WHAT THIS TASK INVOLVES:
Among the entries below, one stretch runs from the line that contains "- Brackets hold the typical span" through the line that contains "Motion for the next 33". Repeat that stretch exactly, ends included, and only that.

DATA PROVIDED START

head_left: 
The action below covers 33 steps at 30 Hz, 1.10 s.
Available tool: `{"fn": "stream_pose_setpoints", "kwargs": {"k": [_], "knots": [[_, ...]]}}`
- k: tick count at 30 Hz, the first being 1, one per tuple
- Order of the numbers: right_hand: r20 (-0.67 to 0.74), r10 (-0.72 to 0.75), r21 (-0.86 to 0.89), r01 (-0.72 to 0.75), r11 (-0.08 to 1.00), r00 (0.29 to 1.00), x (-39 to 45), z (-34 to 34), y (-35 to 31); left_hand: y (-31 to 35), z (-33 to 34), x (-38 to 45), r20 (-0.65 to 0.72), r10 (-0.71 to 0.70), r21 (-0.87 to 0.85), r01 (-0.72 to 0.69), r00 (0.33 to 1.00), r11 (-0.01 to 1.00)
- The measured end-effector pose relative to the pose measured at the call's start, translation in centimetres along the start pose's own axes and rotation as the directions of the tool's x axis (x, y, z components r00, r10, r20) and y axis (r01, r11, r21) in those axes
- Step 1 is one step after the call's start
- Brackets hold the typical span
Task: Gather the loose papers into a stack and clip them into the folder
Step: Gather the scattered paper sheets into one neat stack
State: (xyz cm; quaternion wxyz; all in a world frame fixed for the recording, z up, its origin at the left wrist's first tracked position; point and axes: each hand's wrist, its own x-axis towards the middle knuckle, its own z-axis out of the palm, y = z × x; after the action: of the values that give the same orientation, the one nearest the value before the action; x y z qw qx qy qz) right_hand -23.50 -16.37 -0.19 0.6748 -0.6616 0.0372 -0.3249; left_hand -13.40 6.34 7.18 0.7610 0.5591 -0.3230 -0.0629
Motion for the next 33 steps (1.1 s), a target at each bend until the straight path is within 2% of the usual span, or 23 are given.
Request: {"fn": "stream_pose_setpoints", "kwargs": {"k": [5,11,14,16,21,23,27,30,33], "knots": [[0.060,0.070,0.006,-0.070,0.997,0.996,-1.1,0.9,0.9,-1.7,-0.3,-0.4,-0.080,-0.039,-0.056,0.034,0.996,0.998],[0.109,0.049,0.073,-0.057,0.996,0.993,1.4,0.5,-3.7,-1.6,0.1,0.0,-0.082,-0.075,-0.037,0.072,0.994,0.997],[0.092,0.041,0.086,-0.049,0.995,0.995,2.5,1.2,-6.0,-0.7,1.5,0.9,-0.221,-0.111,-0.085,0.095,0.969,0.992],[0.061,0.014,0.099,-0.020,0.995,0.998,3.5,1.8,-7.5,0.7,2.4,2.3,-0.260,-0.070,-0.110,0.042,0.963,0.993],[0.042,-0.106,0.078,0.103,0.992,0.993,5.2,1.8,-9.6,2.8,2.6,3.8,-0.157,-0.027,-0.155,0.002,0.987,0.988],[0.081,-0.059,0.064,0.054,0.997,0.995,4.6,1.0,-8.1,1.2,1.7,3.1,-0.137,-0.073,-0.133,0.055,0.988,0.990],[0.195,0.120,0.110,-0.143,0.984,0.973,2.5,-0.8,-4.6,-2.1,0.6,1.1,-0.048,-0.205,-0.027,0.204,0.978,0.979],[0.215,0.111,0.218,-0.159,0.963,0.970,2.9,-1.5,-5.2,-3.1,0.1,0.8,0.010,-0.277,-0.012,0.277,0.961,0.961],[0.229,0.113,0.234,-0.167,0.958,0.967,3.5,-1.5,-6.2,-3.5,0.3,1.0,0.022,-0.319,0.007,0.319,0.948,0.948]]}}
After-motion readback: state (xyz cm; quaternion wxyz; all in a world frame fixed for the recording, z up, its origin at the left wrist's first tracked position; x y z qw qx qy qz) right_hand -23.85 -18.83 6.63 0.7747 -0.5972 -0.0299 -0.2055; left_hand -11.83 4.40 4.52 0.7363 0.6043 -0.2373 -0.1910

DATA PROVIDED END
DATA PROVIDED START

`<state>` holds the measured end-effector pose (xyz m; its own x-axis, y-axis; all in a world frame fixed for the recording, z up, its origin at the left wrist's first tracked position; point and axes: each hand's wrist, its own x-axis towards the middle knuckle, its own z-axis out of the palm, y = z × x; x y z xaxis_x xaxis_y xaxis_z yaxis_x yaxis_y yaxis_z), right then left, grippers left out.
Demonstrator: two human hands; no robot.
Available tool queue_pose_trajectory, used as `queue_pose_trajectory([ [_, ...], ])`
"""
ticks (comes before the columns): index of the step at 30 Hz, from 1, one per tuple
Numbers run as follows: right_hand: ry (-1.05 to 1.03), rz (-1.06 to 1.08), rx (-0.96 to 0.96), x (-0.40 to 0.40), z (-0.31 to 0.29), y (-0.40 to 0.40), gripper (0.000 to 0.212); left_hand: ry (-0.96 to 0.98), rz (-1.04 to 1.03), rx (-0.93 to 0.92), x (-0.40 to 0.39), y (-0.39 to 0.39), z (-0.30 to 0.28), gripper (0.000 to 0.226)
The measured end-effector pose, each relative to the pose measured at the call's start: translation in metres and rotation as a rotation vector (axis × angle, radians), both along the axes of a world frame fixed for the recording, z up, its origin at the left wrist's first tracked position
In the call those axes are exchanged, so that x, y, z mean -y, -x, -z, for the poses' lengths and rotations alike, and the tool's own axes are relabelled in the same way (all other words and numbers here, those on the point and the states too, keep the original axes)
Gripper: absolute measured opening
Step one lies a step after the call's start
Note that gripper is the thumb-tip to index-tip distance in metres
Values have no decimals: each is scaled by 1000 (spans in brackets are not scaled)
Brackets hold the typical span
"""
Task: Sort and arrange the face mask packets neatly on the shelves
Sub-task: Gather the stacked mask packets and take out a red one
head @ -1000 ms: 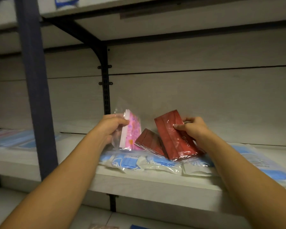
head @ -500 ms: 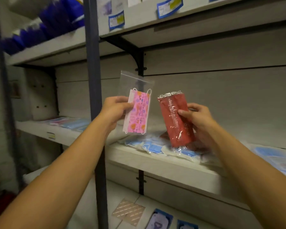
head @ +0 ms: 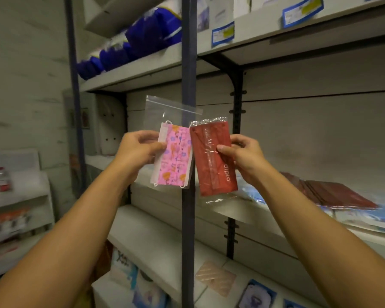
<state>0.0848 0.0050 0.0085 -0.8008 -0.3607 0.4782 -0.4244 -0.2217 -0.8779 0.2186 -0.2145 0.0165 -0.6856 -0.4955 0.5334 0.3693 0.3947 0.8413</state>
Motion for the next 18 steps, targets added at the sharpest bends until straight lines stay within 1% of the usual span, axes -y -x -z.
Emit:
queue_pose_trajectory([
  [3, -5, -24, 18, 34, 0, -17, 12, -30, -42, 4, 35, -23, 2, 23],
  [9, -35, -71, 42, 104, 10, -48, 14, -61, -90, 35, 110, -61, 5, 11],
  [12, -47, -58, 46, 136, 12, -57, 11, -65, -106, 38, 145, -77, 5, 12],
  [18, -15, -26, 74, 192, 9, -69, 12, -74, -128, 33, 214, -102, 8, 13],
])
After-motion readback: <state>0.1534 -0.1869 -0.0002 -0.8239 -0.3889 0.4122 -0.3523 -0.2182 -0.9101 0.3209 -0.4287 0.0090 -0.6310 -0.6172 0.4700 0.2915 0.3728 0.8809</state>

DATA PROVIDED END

RESULT OF THIS EXERCISE:
- Brackets hold the typical span
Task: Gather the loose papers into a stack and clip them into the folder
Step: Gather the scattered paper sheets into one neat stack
State: (xyz cm; quaternion wxyz; all in a world frame fixed for the recording, z up, its origin at the left wrist's first tracked position; point and axes: each hand's wrist, its own x-axis towards the middle knuckle, its own z-axis out of the palm, y = z × x; after the action: of the values that give the same orientation, the one nearest the value before the action; x y z qw qx qy qz) right_hand -23.50 -16.37 -0.19 0.6748 -0.6616 0.0372 -0.3249; left_hand -13.40 6.34 7.18 0.7610 0.5591 -0.3230 -0.0629
Motion for the next 33 steps (1.1 s), a target at each bend until the straight path is within 2% of the usual span, or 23 are given.

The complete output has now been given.